Second, the near impossibility of business owners conceding benefits. In China business owners are of the following categories: state-owned enterprises, foreign investment, and private capital. Currently, state-owned enterprises such as Sinopec, PetroChina, and CNOOC and China Unicom, China Mobile, China Railcom, China Netcom, China Telecom of the communications industry enjoy stable profits because of their monopolies. Yet manufacturers of foreign investment, predominantly of Hong Kong and Taiwan, have been caught in a difficult situation because of the meager turnovers, they have either moved out or shut down their businesses; and capitals from Europe and the US are leaving China to invest back home. Small- and medium-sized enterprises of the two economically developed regions of China—the Yangtze River Delta and the Pearl River Delta—have experienced two rounds of mass closure since 2008. While the Chinese government claimed there has been no mass closure of businesses, China Federation of Industry and Commerce published a report in 2011 that said it was far harder for the SMEs to stay afloat than in 2008.
Except for the giant state-owned monopolies, the majority of the enterprises in China are struggling to stay in business. How then could corporate owners concede benefits anyway? If the pressure mounts too greatly, these companies may just choose to close down and put an end to their troubles once and for all.

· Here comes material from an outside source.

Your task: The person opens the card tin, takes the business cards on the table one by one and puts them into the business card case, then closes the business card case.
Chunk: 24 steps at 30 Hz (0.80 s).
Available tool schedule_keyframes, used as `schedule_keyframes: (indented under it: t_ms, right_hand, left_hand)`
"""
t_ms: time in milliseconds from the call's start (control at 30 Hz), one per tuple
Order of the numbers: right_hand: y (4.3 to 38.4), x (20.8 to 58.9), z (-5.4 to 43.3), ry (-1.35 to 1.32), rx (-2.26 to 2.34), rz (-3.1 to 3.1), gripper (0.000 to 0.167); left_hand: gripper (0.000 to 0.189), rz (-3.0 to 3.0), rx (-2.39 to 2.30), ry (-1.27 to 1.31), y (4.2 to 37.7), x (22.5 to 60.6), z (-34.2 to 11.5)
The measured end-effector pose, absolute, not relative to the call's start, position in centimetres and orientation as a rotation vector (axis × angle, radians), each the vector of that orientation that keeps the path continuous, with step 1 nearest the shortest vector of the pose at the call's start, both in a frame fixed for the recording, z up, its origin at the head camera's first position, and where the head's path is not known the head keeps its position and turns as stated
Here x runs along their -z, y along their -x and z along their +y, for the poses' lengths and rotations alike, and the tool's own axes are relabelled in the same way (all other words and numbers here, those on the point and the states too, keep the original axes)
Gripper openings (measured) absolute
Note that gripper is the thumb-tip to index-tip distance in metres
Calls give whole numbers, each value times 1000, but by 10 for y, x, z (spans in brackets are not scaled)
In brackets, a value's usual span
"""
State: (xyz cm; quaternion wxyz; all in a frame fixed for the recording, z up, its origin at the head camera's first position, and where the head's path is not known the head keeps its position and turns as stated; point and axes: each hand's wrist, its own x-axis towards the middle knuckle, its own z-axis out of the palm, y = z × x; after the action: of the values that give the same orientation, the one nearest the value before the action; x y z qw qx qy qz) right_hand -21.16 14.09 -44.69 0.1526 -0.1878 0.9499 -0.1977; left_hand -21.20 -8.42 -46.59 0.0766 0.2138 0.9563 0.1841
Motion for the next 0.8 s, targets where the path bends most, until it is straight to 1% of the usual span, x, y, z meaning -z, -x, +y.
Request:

Third, increase in workers’ wages unlikely to happen. The low wages of Chinese workers has long been a subject of criticism. Even in the years when the Chinese economy grew at a double-digit rate annually, the workers’ wages were artificially lowered. Now with enterprises facing difficulties to stay open, carrying heavy tax burden and may have fork out more money to pay the various “evaded” taxes the local governments intend to “collect”, there is no possibility that they could raise the wages of the workers.